Poseł uważa, że w trakcie nagranej rozmowy Kaczyński miał powoływać się na wpływy. „Wyjaśnienia wymaga, czy prezes PiS rekomendował prezesowi banku Pekao SA, by bank udzielił kredytów na inwestycję przy Srebrnej 16 oraz czy był upoważniony przez spółkę Srebrna do rozmów na temat inwestycji?” pisze na Twitterze Petru.
Ryszard Petru przypomina, że to bank znacjonalizowany dwa lata temu i poprzez PZU i Polski Fundusz Rozwoju nadzorowany przez premiera. Nie ma więc żadnej wątpliwości – uważa Petru – że Jarosław Kaczyński mógł w każdej chwili, poprzez premiera i decyzje personalne w spółkach skarbu państwa, uzyskać dowolny kredyt z nadzorowanego banku.
„Żaden normalny polski przedsiębiorca nie byłby w stanie uzyskać takiego kredytu, albo nawet zabiegać o taki kredyt, a Jarosław Kaczyński, jako biznesmen w kominiarce, jest w stanie tego typu działania podejmować” – mówi Petru.
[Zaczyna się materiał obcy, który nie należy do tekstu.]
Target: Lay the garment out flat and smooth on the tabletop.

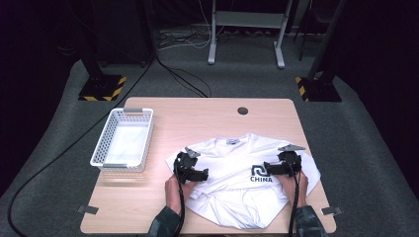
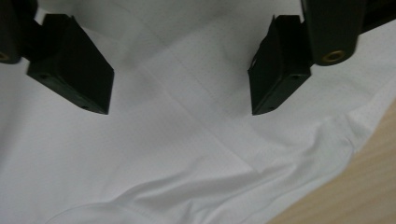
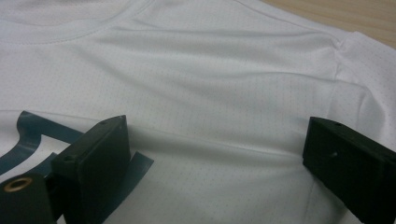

Stawia też pytanie, że czy komitet kredytowy Pekao SA już rozpatrywał sprawę finansowania wieżowca przy Srebrnej i czy podejmował w tej sprawie decyzję, a jeśli tak, to pytanie o działania Komisji Nadzoru Finansowego, czy sprawdzała albo sprawdza doniesienia o kredytach „na telefon” w tym banku.
„Jeśli nie wygramy wyborów, nie wybudujemy wieżowców”
„Jeśli nie wygramy wyborów, to nie zbudujemy wieżowca w Warszawie” – mówi Jarosław Kaczyński. Gazeta Wyborcza we wtorkowym wydaniu ujawnia nagranie, na którym prezes PiS opowiada za zamkniętymi drzwiami o wartej 1,3 mld zł inwestycji spółki Srebrna. Chodzi o nagrania rozmów w centrali PiS przy ul. Nowogrodzkiej w Warszawie i dokumenty dotyczące wielkiej inwestycji spółki. Zdaniem gazety, nagrania, pokazują kulisy dyskretnych negocjacji oraz Jarosława Kaczyńskiego w szczególnej, nowej roli.
Według Gazety Wyborczej z nagrań wynika, że Jarosław Kaczyński to biznesmen twardo stąpający po ziemi. Jak czytamy, na działce, na której w latach 90. uwłaszczyło się środowisko jego poprzedniej partii Porozumienie Centrum (prezes PiS mówi, że stało się to, gdy rządzili „komuniści”), Srebrna chce wybudować biurowiec wysoki na 190 m – dwie „bliźniacze” wieże.
Gazeta twierdzi, że na nagraniu prezes PiS Jarosław Kaczyński ożywia się, gdy słyszy, że fundacja może mieć 30 proc. dochodu z wynajmu biurowca rocznie. Wzorem są deweloperskie interesy Tadeusza Rydzyka. „Dobrze słyszeć, bo ja dzisiaj będę z nim [Rydzykiem] rozmawiał” – podkreśla. Pomóc miał kontrolowany przez państwo bank Pekao SA kredytem do 300 mln euro. „Jego prezes to Michał Krupiński, „złote dziecko” PiS i protegowany Zbigniewa Ziobry, wcześniej szef PZU z nominacji rządu Beaty Szydło” – czytamy.
Nagranie, które we wtorek publikuje gazeta, zaczyna się w czasie, gdy prezes Kaczyński zawiesza projekt budowy biurowca. Ale nie z braku pieniędzy. Denerwuje się, że warszawski ratusz pod rządami Platformy Obywatelskiej blokuje warunki zabudowy – donosi gazeta.
„Jeśli nie wygramy wyborów, to nie zbudujemy wieżowca w Warszawie” – podkreśla kilka razy Jarosław Kaczyński w rozmowie z 27 lipca 2018 r.
Zdaniem „Wyborczej”, z kolejnych fragmentów nagrań wynika, że nie chodzi tylko o wybory w Warszawie, ale też o wybory do parlamentu w 2019 r. i że gdyby informacje o przygotowaniach do inwestycji i toczonych negocjacjach wyszły na jaw, byłoby to zabójcze politycznie dla PiS. „Partia buduje wieżowiec”, „to nie do obrony”, „chodzi o medialny atak”, „to jest polityka” – miał wyliczać Kaczyński.